◆ **WORK INSTRUCTION**
Could you copy word for word only the lines between the one containing "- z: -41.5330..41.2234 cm" and the end of the listing below, both included, and leave out the pictures?

◆ **DATA PROVIDED**

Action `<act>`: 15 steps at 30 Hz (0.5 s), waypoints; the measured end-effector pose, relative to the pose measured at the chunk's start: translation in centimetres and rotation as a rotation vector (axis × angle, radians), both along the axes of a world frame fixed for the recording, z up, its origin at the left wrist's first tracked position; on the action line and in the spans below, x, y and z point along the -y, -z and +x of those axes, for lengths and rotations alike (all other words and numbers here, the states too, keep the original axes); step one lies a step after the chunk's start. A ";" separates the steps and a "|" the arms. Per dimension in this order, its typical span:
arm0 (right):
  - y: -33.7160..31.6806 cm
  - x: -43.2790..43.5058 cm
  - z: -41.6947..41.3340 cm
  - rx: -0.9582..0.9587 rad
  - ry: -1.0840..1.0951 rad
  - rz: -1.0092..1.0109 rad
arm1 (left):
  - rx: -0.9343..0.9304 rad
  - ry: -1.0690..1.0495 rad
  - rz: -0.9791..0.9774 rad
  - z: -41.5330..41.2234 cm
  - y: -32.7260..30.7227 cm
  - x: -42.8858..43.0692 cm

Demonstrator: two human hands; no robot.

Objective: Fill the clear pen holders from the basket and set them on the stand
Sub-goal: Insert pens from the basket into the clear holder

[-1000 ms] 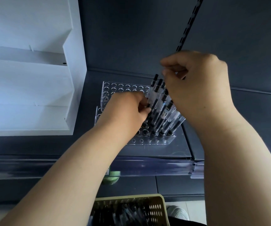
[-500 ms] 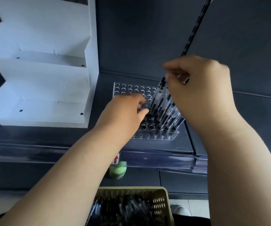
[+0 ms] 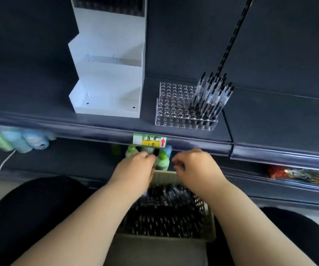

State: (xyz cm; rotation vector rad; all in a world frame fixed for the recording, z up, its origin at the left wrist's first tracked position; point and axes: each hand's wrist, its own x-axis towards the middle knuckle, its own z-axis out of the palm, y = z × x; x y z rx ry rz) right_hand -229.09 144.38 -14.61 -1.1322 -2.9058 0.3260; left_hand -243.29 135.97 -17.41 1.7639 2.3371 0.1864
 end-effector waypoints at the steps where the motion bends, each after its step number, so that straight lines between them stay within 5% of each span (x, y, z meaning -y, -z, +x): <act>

◆ **ANSWER TO THE EXERCISE**
  - z: -41.5330..41.2234 cm
  - y: -32.7260..30.7227 cm
  - x: -42.8858..43.0692 cm

Demonstrator: two human hands; no robot.

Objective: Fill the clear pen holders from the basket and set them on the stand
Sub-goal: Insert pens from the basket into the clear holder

[-1000 ms] 
[-500 ms] 
[+0 ms] 

State: (xyz cm; rotation vector rad; all in a world frame fixed for the recording, z up, its origin at the left wrist's first tracked position; point and axes: each hand's wrist, its own x-axis towards the middle knuckle, its own z-axis out of the palm, y = z × x; x y z rx ry rz) right_hand -229.09 144.38 -14.61 -1.1322 -2.9058 0.3260; left_hand -243.29 135.97 -17.41 1.7639 2.3371 0.1864
 end-effector waypoints at the steps where the motion bends, each after its step number, so that straight lines between them stay within 5% of each span (x, y, z meaning -y, -z, +x): <act>

No part of the answer remains open.